February 22, 2013
Fridays have lost their charm.
Fridays had already lost their charm with me before this happened, mainly because I work from home (which don't get me wrong, is pretty awesome), and it's not as fun to get off of work on a Friday when you're already home. But now, Fridays are on my bad list. I'd rather see a Monday than a Friday. At least a Monday is a fresh start.
This Friday was no different. Even though I got to see and talk to great friends, there is still an underlying sadness in my heart. Fridays will just be hard for a long time I think. It's the day of the week when I run out of steam. It's the day of week when I run out of motivation. It will forever be the day that my boyfriend was taken from me.
And Fridays typically send me into a frenzy of thoughts. Like: I wonder if you guys ever get tired of reading about my sad emotions. Has it gotten old yet? It's been a solid 6 weeks of it. When will the heartbreak subside? When will it get easier? When will I be comfortable with the thought of dating or even flirting with someone else? When will I feel like I am not cheating on Richard if I do flirt with someone else? Will someone even want to date me after something like this? Obviously not now, I'm not ready now, but when I do get ready, who is going to want to step up to the plate?
Some days are really good, and I can float through them without being too bogged down by sadness, but then all of the sudden it hits me and I feel like I've just been flattened by a big ol' andiron, just like what happens to the coyote in Looney Tunes.
I know all of this is normal and natural and I am not a freak or anything. It's exhausting though. Grieving can be exhausting. It will get easier. It has gotten easier. But it is still hard.
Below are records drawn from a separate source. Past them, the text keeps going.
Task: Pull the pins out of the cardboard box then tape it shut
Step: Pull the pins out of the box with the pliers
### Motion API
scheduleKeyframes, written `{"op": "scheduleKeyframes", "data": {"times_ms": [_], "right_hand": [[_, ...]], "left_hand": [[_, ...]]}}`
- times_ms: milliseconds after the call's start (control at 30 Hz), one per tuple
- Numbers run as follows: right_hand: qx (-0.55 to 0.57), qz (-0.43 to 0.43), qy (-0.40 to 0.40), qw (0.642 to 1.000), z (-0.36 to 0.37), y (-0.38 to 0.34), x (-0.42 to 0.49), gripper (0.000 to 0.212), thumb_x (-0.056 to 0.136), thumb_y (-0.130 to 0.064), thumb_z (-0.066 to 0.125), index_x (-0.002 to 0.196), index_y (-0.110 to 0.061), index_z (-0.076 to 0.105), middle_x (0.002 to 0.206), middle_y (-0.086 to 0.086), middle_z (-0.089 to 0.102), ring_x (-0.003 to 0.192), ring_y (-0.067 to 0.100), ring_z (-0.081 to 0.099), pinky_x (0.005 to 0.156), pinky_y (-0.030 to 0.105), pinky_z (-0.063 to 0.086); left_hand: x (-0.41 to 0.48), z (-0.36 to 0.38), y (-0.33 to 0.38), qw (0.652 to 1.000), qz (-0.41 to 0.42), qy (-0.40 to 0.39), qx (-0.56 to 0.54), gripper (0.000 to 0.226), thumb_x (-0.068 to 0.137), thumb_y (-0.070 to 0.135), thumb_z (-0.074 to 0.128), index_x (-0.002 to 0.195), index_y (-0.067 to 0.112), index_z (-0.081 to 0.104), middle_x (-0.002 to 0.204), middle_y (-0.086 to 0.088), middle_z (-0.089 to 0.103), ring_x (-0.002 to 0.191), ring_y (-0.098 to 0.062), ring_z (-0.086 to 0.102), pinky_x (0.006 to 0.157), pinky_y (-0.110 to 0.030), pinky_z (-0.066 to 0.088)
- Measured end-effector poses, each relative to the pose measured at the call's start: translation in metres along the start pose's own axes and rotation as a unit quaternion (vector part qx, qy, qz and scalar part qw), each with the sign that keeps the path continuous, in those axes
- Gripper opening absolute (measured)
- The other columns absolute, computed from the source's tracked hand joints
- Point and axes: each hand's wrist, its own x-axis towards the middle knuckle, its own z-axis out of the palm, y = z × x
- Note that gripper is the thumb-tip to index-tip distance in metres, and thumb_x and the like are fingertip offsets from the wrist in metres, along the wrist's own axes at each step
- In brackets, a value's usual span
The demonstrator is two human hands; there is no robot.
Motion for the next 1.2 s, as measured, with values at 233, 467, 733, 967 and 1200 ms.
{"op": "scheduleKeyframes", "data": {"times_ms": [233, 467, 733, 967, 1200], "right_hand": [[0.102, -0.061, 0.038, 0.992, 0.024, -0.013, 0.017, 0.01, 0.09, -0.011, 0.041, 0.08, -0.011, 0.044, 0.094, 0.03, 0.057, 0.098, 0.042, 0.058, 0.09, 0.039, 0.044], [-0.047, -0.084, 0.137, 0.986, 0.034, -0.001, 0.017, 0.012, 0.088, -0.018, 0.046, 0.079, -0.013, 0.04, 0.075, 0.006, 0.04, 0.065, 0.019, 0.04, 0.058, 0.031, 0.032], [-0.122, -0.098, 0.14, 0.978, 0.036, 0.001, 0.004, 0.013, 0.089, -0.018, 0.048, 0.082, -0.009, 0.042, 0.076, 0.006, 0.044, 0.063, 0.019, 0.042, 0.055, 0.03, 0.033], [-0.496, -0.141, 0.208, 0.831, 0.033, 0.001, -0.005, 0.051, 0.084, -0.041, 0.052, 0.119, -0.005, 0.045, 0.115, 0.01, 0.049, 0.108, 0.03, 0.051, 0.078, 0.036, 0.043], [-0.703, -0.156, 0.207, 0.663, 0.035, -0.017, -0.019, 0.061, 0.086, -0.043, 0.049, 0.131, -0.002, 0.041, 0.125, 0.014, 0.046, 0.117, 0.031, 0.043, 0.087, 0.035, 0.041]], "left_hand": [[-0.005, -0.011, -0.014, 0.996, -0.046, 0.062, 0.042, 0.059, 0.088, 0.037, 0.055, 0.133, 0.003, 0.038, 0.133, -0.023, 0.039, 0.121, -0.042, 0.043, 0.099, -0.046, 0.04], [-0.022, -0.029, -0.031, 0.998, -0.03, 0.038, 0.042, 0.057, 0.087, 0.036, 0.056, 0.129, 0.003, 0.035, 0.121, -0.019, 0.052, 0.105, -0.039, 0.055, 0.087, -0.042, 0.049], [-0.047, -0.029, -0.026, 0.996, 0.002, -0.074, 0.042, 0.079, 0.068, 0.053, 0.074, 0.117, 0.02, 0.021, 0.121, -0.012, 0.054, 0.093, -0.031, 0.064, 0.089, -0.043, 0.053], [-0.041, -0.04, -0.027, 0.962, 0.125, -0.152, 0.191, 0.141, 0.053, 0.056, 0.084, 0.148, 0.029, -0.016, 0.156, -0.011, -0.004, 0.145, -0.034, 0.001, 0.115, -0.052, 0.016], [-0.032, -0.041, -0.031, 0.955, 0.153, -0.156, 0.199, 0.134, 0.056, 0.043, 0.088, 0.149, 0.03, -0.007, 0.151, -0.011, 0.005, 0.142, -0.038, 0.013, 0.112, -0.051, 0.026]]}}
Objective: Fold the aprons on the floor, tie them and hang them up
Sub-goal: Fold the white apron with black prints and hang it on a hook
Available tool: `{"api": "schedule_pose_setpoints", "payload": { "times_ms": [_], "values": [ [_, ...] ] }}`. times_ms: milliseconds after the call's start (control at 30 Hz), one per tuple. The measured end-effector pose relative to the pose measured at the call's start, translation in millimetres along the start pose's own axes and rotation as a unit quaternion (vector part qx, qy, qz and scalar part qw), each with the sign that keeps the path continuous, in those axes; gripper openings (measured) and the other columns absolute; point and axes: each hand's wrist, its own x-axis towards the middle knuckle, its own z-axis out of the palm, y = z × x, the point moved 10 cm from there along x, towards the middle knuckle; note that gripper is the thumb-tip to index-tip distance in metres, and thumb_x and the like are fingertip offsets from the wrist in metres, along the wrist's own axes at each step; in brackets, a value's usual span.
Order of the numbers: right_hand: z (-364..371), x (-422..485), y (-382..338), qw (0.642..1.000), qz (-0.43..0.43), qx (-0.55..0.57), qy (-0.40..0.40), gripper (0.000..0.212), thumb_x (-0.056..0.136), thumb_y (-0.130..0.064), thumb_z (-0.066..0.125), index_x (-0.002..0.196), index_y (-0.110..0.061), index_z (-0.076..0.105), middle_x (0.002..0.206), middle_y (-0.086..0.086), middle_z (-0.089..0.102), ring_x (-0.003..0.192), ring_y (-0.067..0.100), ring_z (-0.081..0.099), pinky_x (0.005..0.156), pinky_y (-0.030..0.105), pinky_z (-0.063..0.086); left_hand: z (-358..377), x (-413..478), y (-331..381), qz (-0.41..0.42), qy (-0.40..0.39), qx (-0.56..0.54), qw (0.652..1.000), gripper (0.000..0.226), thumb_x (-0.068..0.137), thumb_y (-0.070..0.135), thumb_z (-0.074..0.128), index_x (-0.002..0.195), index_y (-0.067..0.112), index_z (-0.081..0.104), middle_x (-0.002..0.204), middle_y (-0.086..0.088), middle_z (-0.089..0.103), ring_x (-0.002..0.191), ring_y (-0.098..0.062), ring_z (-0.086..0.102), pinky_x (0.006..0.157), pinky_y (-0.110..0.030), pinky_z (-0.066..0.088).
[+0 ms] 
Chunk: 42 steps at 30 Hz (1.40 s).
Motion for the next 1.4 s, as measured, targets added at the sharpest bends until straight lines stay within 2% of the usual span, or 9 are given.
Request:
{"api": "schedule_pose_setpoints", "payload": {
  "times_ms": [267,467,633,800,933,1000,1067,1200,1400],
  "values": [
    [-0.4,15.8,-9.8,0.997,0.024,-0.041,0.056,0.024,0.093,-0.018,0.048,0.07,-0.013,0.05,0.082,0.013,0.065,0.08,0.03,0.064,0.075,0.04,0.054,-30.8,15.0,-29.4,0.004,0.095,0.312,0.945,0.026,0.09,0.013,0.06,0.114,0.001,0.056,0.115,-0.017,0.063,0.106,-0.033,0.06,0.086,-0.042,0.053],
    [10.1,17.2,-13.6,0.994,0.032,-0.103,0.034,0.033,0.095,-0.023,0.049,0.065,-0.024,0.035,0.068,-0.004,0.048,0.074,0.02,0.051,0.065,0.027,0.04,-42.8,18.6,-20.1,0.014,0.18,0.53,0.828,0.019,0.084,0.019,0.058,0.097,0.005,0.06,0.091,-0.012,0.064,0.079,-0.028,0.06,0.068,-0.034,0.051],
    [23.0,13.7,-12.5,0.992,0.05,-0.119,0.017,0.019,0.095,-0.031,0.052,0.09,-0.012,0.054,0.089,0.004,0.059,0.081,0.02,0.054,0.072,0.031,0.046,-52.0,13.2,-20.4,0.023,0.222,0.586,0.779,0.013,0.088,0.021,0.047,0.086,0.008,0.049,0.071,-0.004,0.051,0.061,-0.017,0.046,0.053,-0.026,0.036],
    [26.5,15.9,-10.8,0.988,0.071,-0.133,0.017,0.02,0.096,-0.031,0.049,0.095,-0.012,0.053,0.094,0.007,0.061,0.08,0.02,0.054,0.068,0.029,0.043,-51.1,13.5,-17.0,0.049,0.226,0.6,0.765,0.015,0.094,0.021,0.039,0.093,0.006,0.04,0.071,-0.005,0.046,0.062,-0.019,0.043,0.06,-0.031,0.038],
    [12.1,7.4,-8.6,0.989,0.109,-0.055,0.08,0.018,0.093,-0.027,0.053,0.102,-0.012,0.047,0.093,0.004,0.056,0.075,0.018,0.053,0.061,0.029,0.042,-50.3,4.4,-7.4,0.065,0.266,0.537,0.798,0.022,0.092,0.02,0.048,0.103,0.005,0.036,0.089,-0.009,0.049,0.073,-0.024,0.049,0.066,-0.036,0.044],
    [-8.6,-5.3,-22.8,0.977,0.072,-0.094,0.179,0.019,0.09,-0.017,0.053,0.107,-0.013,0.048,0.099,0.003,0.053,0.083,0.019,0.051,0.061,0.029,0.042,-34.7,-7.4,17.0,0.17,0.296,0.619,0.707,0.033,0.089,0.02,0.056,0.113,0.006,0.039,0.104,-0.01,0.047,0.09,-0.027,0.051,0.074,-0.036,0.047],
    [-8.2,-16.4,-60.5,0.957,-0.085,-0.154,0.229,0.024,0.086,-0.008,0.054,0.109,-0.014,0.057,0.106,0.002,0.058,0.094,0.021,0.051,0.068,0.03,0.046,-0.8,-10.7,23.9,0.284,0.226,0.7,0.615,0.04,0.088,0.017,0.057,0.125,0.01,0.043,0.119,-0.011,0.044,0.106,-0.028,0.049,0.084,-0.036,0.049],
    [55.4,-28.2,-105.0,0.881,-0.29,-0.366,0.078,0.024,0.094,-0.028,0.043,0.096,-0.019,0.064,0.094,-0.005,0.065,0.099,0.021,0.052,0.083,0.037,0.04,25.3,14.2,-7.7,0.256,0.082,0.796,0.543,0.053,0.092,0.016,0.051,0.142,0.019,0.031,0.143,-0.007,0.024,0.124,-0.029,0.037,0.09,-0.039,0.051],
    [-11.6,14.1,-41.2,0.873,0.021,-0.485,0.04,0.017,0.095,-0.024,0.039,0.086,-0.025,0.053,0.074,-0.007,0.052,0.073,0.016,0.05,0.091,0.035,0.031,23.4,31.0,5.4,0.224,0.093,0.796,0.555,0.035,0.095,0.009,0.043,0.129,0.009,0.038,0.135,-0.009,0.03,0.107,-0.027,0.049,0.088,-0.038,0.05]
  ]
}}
But nothing in life that is easy is ever worth it, right? That saying seems so out of place in this situation, but perfectly fitting at the same time.
Six weeks ago a mother lost her son, a sister lost her brother, friends lost their buddy and a girlfriend lost her boyfriend. Do whatever it takes to not take anyone in your life for granted, friends.
The Lord is close to the brokenhearted and saves those who are crushed in spirit.